Had to happen sometime. After passing fifty without ever having gone under the knife… it was time. The hernia on my bellybutton that used to be golf ball-size, was now a baseball. My waiting for it to fix itself didn’t seem to be working.
Dr. Hill looked at me and said, “Let’s see. You have to go to Alaska and help out in parishes in a couple of weeks. We could take care of this on Friday.”
“I have a lot this weekend. Alumni Weekend. A talk, masses,” I said.
“OK, then we’ll go on Monday,” Dr. Hill replied, noting the date on the chart. My fervent hopes that this could be put off until August were not working out.
“That only leaves me nine days recuperation. Will that be enough time?” I asked.
“No time is good for these things. Might as well just get it done,” opined the good doctor. “You don’t want to run into trouble up in Alaska. But it’s up to you.”
It wasn’t the hospital or the operation itself that bothered me. I’ve spent a lot of time in hospitals… just never as a patient. No, what worried me was pain. I’m no candidate for suffering. I’m just a priest, not Jesus. I was a linebacker years ago — more apt to cause than suffer pain.
Fortunately I knew the hospital, Lourdes, in Camden, NJ, very well from my 15 years as a priest at Holy Name Church there. But this was new. Pre-op: EKG, blood and urine tests. A prescription for Percocet and suppositories (gulp!) for post anesthesia nausea… this was not looking good. As I got through the pre-op procedures, the head of the Pastoral Care Dept., Sister Rosemarie, an old buddy of mine, came along and said, “You have to meet Coleen. She’s a holistic nurse.”
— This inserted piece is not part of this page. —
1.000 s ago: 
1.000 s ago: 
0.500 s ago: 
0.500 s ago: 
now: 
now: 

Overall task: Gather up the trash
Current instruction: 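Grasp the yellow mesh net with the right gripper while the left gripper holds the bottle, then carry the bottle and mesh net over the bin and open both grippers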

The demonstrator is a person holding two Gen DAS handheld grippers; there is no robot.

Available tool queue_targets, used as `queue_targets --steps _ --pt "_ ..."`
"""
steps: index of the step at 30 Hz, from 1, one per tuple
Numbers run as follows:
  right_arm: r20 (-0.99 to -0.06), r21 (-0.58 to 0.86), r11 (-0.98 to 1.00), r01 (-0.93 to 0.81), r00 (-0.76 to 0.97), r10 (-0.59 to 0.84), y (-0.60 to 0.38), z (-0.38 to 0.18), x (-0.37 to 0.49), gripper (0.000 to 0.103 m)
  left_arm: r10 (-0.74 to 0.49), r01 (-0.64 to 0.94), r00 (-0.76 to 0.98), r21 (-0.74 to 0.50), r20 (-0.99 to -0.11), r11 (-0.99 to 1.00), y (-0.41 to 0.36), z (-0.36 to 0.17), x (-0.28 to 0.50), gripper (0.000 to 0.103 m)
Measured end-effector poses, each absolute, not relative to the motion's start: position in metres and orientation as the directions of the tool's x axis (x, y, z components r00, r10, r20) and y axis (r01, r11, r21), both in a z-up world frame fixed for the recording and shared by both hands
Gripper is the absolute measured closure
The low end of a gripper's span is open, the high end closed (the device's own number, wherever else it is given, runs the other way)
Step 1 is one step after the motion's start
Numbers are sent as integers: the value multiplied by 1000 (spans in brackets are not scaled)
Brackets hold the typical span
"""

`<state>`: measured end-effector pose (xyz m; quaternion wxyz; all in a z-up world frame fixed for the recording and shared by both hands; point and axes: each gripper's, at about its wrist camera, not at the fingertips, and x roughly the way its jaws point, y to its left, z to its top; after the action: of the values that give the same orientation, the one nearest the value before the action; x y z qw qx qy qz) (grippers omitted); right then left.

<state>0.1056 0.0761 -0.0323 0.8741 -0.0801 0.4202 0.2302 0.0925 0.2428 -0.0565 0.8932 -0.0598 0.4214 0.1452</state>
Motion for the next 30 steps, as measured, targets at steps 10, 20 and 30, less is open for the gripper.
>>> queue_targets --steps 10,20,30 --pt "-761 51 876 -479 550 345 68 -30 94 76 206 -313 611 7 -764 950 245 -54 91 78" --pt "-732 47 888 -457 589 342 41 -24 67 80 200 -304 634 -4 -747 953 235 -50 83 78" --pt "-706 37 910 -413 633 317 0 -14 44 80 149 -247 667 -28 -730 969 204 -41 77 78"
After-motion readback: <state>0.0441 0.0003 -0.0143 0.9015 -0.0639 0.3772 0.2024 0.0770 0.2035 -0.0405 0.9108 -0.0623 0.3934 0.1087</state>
On the receiving end. Holistic? What’s that?” I’m thinking to myself. Colleen says, “We give you guided imagery CDs. You do them twice a day and your healing is much quicker, and there’s much less pain.”
“Right,” I skeptically think to myself. Not wanting to be rude I smile and reply, “That sounds interesting.”
“And Coleen will give you therapeutic touch treatments,” Sister Rosemarie chimes. “Right, more Oprah-esque, New Age mumbo jumbo,” I think to myself. “Hmm. That sounds interesting,” I hear myself say.
Hospitals are places where vulnerability and pastoral care meet, but I’d always been on the PC side of the equation. Now I’m going to have my stomach cut open, and through the haze of the strongest narcotic I will ever have taken, this holistic nurse is going to be manipulating my energy fields? Right.
Hospitals are places where vulnerability and pastoral care meet, but I’d always been on the PC side of the equation. Now I’m going to have my stomach cut open, and through the haze of the strongest narcotic I will ever have taken, this holistic nurse is going to be manipulating my energy fields? Right. As a minister, I’ll confess that being ministered to is not generally a comfortable position to be in, but the combination of having read a lot about quantum mechanics and absolutely hating pain means I’m willing to try anything.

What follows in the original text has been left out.